大座法師池への水路からはすでに水が流れ込み、湛水が始まっていました。まもなく池は元の姿に戻るでしょう。

オオクチバスは530匹ということで、その多さに驚かされました。干された池の写真を見てもらえば分かりますが、あのほとんど水たまりに近いような場所に、よくそれだけの魚がいたものだと、そっちにも驚きました。

ソウギョは、これまでの調査では確認されていない魚種ですが、これも日本の魚ではありません。中国原産の草食魚で、ブラックバスのように他の魚を食べてしまうことはないものの、大量の水草を食べてしまうため、ブラックバスとは違う意味で環境に影響を与える魚のようです(野尻湖ではソウギョの食害から水草を復元する取り組みが行われているそうです:参照)。

この記事では、その外来魚ソウギョの行方は書いてないのですが、おいしい魚みたいなので、食べてしまったのかな。
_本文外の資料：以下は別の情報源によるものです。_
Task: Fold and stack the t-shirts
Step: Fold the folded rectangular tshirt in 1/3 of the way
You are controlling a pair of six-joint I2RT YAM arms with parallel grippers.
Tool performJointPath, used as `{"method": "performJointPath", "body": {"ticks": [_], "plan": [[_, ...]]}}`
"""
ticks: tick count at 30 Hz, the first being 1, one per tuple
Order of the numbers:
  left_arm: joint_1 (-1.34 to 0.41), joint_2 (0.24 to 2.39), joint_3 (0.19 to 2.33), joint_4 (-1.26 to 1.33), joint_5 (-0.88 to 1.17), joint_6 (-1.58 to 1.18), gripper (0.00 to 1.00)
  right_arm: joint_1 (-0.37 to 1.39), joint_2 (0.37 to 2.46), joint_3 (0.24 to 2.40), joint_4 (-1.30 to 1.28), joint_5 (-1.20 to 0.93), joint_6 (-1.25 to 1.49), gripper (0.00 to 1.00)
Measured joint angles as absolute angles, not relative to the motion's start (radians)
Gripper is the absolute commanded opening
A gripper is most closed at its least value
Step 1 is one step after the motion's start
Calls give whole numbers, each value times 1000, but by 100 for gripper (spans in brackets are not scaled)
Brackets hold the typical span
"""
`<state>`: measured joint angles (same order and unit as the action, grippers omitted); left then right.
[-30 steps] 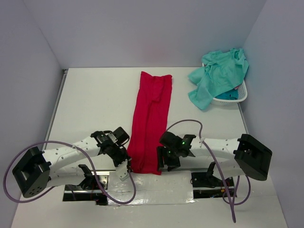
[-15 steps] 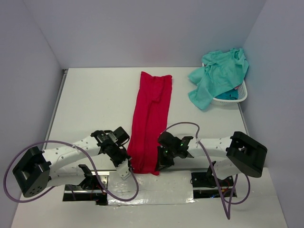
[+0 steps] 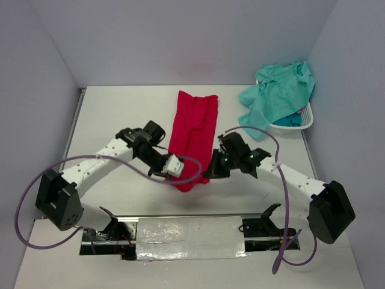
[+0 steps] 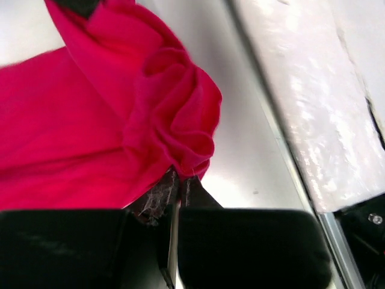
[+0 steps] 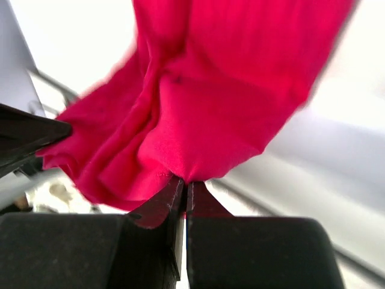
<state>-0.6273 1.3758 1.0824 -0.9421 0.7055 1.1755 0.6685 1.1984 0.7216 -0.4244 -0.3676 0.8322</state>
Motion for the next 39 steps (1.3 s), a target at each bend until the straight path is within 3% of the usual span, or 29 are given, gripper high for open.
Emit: {"method": "performJointPath", "body": {"ticks": [13,19,32,36,37,38,39], "plan": [[-429,1690,1499,-850,587,870,0,365,1577,1142,-508,-405,541,0],[-399,1904,1616,-780,533,857,0,331,1745,1272,-529,-424,504,0],[-337,2123,1850,-643,521,824,0,277,1972,1472,-558,-451,499,1],[-334,2163,1852,-626,517,801,0,262,2040,1520,-562,-468,498,19],[-334,2175,1852,-619,514,789,0,256,2057,1534,-565,-472,498,35],[-334,2183,1852,-615,511,781,3,249,2071,1546,-568,-475,503,39],[-334,2191,1852,-607,506,772,13,239,2088,1563,-572,-476,499,44]]}}
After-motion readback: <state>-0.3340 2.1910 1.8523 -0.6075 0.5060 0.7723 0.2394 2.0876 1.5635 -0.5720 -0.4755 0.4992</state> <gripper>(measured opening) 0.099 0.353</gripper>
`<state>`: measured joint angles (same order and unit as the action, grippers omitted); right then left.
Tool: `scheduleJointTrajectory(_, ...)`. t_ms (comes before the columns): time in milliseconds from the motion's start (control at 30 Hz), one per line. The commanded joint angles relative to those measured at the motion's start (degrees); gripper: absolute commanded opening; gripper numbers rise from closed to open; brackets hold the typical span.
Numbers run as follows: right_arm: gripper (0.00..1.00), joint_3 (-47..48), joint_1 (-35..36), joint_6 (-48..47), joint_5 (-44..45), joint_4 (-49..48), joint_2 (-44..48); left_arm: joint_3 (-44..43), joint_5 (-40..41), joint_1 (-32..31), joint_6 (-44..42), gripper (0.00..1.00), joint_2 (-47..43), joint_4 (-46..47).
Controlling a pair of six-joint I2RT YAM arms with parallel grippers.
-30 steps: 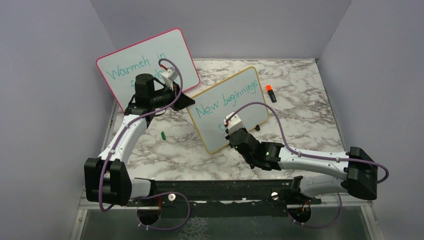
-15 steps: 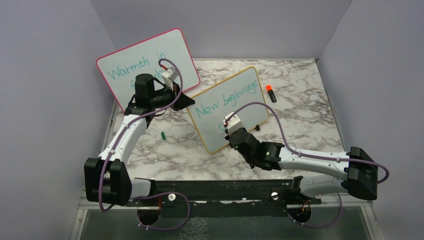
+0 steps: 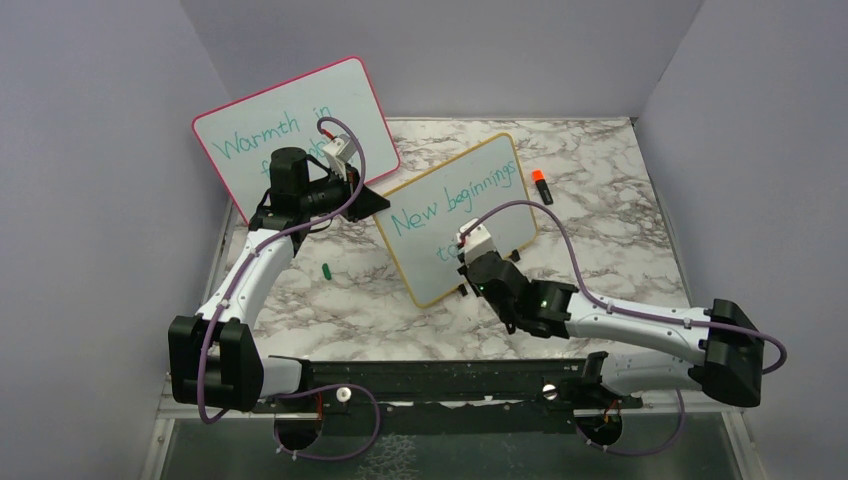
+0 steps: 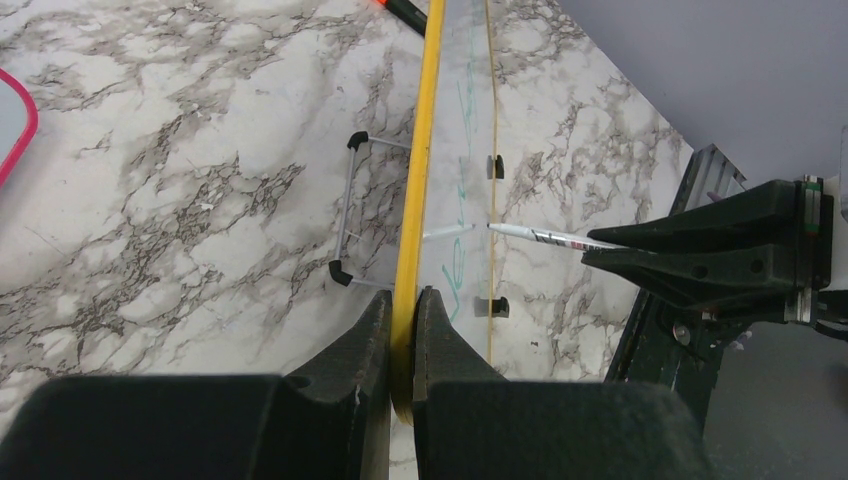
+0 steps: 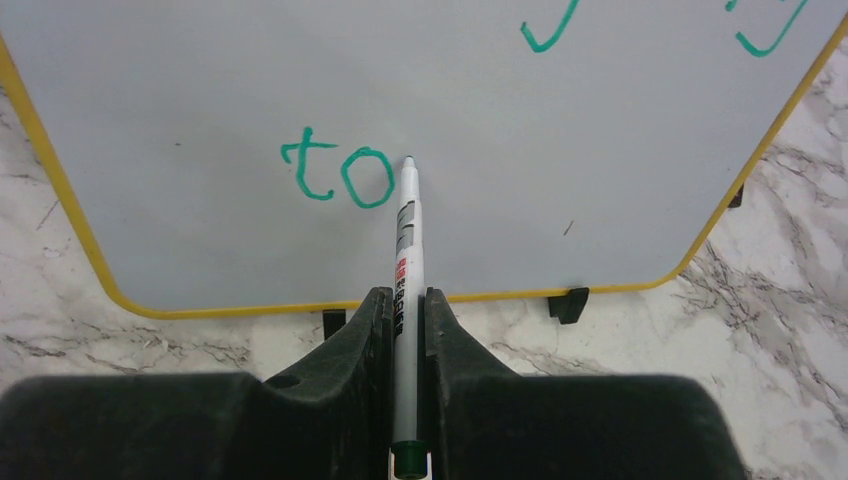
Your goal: Write a sentence on the whiteboard
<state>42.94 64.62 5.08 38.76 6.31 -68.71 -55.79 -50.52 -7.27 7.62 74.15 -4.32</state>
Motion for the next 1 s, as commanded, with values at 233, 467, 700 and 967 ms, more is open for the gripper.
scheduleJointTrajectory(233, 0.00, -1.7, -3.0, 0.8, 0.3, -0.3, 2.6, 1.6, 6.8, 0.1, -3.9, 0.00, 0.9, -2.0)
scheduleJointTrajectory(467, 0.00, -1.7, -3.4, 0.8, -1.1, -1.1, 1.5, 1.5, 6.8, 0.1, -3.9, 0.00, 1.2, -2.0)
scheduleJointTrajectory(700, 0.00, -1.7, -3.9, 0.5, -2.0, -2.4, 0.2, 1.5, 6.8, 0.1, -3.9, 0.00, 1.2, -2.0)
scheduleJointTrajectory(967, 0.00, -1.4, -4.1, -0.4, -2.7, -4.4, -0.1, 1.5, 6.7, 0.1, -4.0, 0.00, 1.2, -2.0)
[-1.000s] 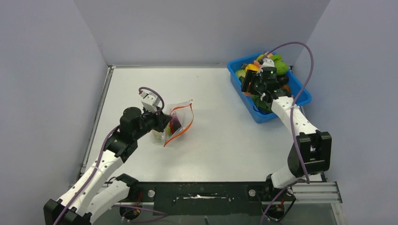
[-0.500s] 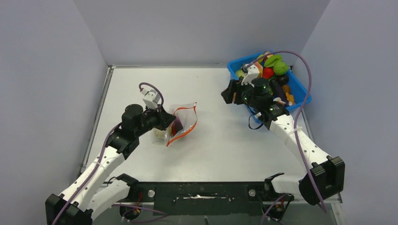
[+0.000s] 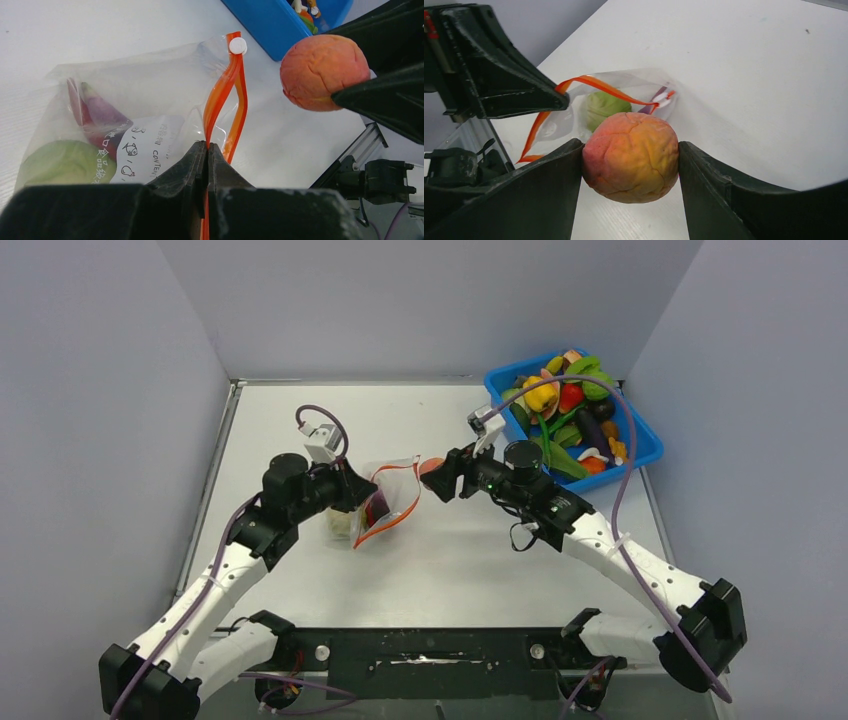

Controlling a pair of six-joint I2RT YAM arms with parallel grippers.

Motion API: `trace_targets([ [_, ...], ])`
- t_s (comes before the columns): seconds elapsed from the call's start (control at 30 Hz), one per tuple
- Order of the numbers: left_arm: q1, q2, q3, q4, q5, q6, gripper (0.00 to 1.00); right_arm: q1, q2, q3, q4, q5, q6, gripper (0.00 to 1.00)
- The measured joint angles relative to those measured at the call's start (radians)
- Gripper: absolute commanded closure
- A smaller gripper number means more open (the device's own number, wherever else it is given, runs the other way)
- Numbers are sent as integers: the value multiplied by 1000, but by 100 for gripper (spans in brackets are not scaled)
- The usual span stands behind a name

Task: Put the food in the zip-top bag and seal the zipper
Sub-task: Place the fake fruit in the zipper food storage bag.

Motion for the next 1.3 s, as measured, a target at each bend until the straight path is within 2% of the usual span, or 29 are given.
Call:
trace_targets([
  [0.23, 0, 0, 7, -14, 0, -14, 100, 111, 25, -6, 94, 16, -1, 44],
  [0.47, 0, 0, 11, -24, 0, -32, 100, 179, 142, -6, 169, 61, -27, 44],
  [0.97, 0, -17, 16, -25, -1, -35, 100, 199, 302, -6, 290, 126, -97, 38],
  [1.3, 0, -31, 16, -24, -10, -35, 100, 199, 367, -5, 327, 121, -97, 23],
])
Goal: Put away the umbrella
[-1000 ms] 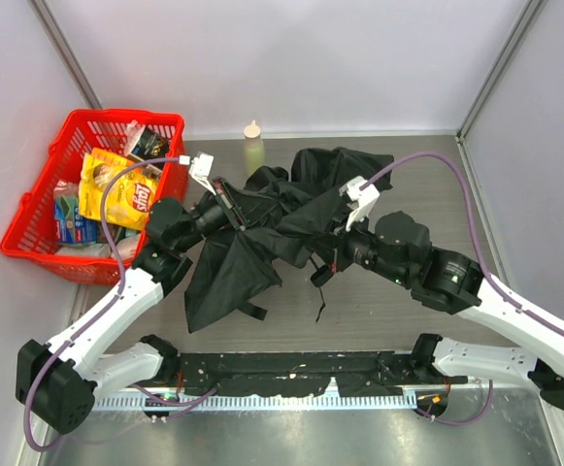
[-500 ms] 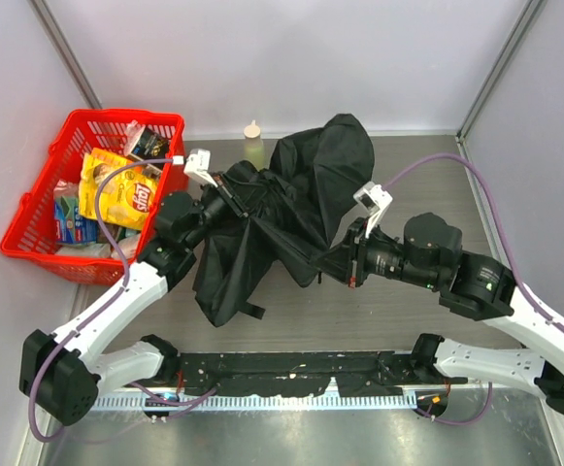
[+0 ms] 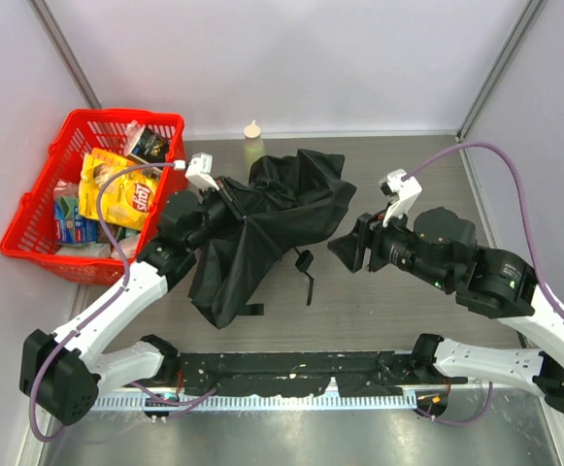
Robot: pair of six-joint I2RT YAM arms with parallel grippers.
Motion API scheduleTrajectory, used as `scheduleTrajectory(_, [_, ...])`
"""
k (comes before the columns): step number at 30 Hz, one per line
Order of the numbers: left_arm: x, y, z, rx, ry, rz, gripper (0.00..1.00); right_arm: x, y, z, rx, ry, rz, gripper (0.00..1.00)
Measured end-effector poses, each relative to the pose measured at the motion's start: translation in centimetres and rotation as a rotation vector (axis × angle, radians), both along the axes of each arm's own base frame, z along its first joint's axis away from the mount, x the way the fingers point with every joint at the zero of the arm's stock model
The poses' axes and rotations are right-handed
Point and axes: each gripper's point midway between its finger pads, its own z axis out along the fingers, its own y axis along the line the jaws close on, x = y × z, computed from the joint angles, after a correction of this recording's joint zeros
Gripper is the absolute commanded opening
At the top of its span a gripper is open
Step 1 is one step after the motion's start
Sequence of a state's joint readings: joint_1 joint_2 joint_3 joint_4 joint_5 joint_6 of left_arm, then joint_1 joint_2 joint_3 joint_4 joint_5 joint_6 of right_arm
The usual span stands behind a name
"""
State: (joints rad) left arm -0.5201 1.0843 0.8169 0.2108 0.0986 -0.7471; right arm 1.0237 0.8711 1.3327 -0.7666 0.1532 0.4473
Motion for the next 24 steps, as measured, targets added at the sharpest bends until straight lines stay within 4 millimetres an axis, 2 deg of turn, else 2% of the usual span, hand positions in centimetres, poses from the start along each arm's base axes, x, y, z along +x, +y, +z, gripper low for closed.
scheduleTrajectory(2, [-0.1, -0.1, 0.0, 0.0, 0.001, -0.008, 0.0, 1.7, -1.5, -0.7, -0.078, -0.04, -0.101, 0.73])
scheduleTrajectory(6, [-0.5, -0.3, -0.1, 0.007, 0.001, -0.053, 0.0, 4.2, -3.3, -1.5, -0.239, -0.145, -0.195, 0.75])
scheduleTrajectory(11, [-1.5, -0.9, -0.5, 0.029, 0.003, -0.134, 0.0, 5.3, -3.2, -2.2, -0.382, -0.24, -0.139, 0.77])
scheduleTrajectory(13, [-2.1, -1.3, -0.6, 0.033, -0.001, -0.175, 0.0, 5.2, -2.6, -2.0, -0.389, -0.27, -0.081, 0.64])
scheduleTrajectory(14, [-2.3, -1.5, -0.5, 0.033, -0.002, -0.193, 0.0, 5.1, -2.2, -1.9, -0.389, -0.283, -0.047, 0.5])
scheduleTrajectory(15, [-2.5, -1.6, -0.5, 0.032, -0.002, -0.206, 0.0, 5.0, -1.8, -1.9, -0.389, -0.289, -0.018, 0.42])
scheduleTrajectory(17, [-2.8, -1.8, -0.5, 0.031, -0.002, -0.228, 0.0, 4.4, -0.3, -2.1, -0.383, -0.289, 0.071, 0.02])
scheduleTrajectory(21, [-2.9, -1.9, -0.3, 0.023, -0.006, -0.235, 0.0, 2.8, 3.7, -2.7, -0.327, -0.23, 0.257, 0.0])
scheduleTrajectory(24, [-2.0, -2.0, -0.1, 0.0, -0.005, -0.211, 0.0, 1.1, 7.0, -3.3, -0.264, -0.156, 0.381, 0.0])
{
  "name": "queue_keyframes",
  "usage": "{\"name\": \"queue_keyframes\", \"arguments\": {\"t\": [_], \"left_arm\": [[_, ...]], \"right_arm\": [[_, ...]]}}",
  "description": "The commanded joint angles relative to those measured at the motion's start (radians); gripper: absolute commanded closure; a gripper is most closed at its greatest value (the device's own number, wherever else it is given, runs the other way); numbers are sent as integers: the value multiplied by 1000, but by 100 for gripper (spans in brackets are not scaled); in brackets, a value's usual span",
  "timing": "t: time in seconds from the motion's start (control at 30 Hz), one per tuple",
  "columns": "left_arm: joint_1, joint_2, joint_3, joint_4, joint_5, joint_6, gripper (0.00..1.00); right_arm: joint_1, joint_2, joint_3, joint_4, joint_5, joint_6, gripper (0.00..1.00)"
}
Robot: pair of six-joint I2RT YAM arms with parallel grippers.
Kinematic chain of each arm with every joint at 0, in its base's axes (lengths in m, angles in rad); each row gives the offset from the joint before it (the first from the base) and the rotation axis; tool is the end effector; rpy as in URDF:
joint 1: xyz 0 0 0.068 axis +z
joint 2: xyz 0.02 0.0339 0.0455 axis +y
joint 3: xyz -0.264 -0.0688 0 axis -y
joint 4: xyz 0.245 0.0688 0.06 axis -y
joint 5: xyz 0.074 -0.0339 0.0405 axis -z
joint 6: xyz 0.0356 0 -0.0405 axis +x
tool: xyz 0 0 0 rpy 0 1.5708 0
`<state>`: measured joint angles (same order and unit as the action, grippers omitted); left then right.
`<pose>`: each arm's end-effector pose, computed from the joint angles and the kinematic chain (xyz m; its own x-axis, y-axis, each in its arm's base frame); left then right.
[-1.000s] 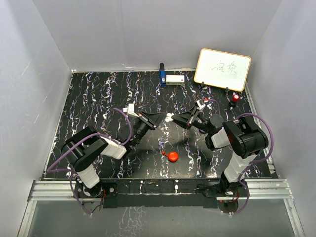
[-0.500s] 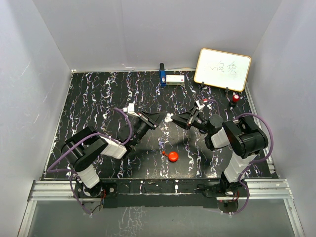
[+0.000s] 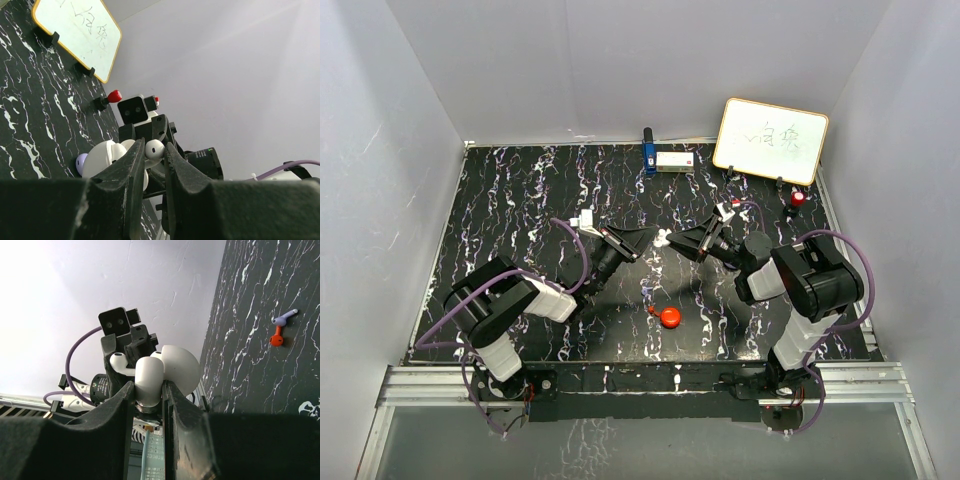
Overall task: Insert the wireless bluetooth earbuds into the charging case
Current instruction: Place the earbud in the charging case.
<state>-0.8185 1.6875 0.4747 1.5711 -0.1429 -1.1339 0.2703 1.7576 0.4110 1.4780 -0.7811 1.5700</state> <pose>0.2053 -0.2120 0.2056 -0.4708 -0.8094 -0.3510 0.4843 0.0954 -0.8697 0.2635 0.0990 0.1604 -0.8622 0.4980 -0.0930 -0.1270 -0.0346 0.9913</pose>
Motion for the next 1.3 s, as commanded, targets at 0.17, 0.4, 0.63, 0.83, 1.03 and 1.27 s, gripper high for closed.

さて、新聞記事は前回と同じく、ワカサギ釣りの障害となっているブラックバスを駆除したと書いています。例の看板の「生態系を守るため」という意味合いは記事にはありません。

しかし、観光協会の専務理事さんの、「駆除は大変な作業。バス釣りマニアにはオオクチバスを…」というお話からは、「俺たちが生態系を苦労して守っているんだ」という、看板のニュアンスを再び感じてしまうのは、私のうがった感覚でしょうか。

人工のため池で持ち主も長野市なのですから、ワカサギ観光事業を計画するのは問題ないと思います(すぐ近くの「霊仙寺湖」という、これもため池ですが、ここではすでにワカサギ釣りが盛んですので、競合が心配なくらいです)。

そして、ブラックバス駆除は「正義」のためではなく、自分たちがその観光で利益を上げるためにやっていることです。そこはぜひ勘違いしないでほしいです。「生態系を守る」という言葉を、都合よく使わないでほしい、わたしが言いたいのはこのことだけです。

今後立てられるという「バス放流禁止」の看板が、どんな文言になるのか、ちょっと楽しみというか心配です。